## EXERCISE BRIEF
Starting at the top of the entries below, set down each line exactly as written, and stop after the line containing "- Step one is".

SUPPLIED DATA below:

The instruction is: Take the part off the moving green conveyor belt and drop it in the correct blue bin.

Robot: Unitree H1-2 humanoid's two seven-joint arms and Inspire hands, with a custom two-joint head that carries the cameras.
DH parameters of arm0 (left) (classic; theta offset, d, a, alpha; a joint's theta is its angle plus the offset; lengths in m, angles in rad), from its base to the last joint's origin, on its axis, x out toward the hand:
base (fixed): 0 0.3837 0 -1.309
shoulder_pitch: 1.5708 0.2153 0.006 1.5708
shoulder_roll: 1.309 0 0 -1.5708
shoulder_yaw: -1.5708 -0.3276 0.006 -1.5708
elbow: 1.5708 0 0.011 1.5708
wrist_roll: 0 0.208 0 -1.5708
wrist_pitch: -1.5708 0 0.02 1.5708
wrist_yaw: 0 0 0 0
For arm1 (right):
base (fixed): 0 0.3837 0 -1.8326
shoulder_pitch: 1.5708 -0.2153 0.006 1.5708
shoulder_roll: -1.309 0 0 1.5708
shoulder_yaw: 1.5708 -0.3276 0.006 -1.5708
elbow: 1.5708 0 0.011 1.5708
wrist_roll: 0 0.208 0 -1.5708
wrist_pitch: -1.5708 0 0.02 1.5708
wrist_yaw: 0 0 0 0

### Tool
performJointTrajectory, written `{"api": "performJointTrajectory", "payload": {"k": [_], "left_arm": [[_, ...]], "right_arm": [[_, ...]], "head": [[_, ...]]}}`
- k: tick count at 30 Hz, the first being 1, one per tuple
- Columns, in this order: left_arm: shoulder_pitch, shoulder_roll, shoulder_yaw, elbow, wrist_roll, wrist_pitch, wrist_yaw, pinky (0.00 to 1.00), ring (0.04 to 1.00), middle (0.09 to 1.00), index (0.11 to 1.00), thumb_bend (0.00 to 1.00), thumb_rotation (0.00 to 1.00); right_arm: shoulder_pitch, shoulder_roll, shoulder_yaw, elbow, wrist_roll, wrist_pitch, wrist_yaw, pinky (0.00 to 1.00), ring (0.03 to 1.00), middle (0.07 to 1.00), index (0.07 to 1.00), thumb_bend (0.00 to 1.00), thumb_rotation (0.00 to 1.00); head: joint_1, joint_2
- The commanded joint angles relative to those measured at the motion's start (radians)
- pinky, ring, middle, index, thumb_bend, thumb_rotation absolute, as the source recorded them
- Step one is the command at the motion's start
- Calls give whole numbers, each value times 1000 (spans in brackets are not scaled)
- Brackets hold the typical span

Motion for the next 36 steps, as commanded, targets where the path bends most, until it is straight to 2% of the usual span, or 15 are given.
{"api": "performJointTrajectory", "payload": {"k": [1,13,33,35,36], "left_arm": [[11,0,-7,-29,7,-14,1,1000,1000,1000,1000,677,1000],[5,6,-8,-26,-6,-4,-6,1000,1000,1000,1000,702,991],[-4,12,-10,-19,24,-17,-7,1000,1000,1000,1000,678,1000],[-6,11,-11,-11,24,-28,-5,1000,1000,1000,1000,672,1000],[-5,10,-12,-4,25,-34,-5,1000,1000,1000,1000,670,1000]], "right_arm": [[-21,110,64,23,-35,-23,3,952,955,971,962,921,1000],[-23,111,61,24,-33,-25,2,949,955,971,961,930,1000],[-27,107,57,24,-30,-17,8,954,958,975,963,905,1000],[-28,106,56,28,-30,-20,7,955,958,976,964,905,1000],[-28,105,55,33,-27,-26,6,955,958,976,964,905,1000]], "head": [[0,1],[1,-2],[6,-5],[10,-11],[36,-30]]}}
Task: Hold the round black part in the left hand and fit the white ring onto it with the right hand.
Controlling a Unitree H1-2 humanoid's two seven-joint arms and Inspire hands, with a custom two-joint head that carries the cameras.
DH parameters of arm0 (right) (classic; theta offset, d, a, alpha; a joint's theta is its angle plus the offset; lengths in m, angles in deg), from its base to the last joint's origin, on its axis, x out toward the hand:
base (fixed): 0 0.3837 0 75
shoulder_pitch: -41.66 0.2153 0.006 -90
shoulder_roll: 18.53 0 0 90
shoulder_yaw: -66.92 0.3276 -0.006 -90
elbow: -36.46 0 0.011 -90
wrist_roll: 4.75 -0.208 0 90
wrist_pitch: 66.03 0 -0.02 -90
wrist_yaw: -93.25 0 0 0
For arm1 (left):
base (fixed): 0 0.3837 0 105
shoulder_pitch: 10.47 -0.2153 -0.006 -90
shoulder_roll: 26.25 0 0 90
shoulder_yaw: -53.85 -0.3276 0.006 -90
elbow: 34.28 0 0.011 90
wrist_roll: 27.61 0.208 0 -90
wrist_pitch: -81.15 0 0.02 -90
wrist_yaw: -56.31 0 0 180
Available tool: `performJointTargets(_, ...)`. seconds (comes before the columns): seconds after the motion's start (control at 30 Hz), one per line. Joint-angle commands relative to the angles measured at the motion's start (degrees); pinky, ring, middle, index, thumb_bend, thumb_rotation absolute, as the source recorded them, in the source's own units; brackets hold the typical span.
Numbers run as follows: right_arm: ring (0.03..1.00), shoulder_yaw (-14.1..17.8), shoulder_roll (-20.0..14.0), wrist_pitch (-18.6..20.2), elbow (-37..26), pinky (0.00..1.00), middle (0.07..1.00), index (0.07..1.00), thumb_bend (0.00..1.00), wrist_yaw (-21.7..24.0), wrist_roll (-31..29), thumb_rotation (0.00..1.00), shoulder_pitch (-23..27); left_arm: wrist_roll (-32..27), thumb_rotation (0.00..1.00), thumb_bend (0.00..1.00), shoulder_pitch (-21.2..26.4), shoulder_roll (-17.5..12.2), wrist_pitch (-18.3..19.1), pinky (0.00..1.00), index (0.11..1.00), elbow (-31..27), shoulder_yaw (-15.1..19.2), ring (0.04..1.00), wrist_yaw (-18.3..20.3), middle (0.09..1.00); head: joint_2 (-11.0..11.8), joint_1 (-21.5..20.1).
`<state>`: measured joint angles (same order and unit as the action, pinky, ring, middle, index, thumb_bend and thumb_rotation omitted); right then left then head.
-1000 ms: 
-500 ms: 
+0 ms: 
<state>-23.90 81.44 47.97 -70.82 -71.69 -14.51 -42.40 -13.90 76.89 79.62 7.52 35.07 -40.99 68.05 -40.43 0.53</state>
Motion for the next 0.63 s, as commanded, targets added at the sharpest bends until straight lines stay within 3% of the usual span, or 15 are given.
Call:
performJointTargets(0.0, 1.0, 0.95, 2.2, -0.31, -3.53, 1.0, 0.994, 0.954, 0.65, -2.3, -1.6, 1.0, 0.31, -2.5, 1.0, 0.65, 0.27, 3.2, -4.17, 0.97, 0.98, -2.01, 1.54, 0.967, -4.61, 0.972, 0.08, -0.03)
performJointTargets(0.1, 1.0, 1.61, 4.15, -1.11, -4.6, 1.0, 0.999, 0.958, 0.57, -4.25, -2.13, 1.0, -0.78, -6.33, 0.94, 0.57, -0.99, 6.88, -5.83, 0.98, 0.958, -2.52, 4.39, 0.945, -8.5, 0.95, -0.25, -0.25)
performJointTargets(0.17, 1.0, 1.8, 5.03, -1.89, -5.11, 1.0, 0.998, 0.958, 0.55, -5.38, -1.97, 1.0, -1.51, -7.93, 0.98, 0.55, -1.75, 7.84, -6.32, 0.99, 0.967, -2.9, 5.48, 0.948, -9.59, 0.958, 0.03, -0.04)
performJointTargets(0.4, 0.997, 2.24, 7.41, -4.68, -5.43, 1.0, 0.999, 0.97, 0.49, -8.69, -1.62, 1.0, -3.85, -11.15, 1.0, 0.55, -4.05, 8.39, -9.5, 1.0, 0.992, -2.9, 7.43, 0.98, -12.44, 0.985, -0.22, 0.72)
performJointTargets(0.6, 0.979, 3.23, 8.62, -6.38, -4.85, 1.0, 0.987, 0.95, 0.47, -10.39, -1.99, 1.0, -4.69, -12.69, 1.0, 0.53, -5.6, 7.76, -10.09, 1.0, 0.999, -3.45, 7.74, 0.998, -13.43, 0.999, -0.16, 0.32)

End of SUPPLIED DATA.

## TASK SOLUTION
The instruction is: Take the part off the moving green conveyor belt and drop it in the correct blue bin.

Robot: Unitree H1-2 humanoid's two seven-joint arms and Inspire hands, with a custom two-joint head that carries the cameras.
DH parameters of arm0 (left) (classic; theta offset, d, a, alpha; a joint's theta is its angle plus the offset; lengths in m, angles in rad), from its base to the last joint's origin, on its axis, x out toward the hand:
base (fixed): 0 0.3837 0 -1.309
shoulder_pitch: 1.5708 0.2153 0.006 1.5708
shoulder_roll: 1.309 0 0 -1.5708
shoulder_yaw: -1.5708 -0.3276 0.006 -1.5708
elbow: 1.5708 0 0.011 1.5708
wrist_roll: 0 0.208 0 -1.5708
wrist_pitch: -1.5708 0 0.02 1.5708
wrist_yaw: 0 0 0 0
For arm1 (right):
base (fixed): 0 0.3837 0 -1.8326
shoulder_pitch: 1.5708 -0.2153 0.006 1.5708
shoulder_roll: -1.309 0 0 1.5708
shoulder_yaw: 1.5708 -0.3276 0.006 -1.5708
elbow: 1.5708 0 0.011 1.5708
wrist_roll: 0 0.208 0 -1.5708
wrist_pitch: -1.5708 0 0.02 1.5708
wrist_yaw: 0 0 0 0

### Tool
performJointTrajectory, written `{"api": "performJointTrajectory", "payload": {"k": [_], "left_arm": [[_, ...]], "right_arm": [[_, ...]], "head": [[_, ...]]}}`
- k: tick count at 30 Hz, the first being 1, one per tuple
- Columns, in this order: left_arm: shoulder_pitch, shoulder_roll, shoulder_yaw, elbow, wrist_roll, wrist_pitch, wrist_yaw, pinky (0.00 to 1.00), ring (0.04 to 1.00), middle (0.09 to 1.00), index (0.11 to 1.00), thumb_bend (0.00 to 1.00), thumb_rotation (0.00 to 1.00); right_arm: shoulder_pitch, shoulder_roll, shoulder_yaw, elbow, wrist_roll, wrist_pitch, wrist_yaw, pinky (0.00 to 1.00), ring (0.03 to 1.00), middle (0.07 to 1.00), index (0.07 to 1.00), thumb_bend (0.00 to 1.00), thumb_rotation (0.00 to 1.00); head: joint_1, joint_2
- The commanded joint angles relative to those measured at the motion's start (radians)
- pinky, ring, middle, index, thumb_bend, thumb_rotation absolute, as the source recorded them
- Step one is the command at the motion's start

The answer has been given in full.